Instructions to follow
Only the lines from the one containing "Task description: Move" through the last line below should be written out, exactly and with both ends kept.

====== Data section

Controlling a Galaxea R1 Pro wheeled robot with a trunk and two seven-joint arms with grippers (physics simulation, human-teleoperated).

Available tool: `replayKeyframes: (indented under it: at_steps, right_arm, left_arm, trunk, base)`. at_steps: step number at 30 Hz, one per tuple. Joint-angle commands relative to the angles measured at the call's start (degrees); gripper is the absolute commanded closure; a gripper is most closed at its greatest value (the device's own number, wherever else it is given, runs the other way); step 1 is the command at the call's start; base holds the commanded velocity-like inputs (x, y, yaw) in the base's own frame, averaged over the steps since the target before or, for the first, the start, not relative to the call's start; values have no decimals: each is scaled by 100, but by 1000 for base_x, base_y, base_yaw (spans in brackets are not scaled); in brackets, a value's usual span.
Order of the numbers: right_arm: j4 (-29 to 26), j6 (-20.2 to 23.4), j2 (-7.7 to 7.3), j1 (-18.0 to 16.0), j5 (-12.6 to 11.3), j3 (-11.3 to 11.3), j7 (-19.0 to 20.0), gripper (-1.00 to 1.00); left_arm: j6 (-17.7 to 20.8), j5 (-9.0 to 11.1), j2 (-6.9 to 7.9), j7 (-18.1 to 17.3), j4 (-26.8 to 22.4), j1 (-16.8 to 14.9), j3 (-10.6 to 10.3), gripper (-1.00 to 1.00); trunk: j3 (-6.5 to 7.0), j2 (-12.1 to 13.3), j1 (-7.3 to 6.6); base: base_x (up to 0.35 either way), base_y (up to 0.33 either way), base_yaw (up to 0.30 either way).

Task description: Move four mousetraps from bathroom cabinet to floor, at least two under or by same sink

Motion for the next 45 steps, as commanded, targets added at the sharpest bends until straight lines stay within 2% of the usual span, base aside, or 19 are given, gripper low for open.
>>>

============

Your solution
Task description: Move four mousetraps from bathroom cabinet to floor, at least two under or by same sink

Motion for the next 45 steps, as commanded, targets added at the sharpest bends until straight lines stay within 2% of the usual span, base aside, or 19 are given, gripper low for open.
>>>

The complete answer has now been given.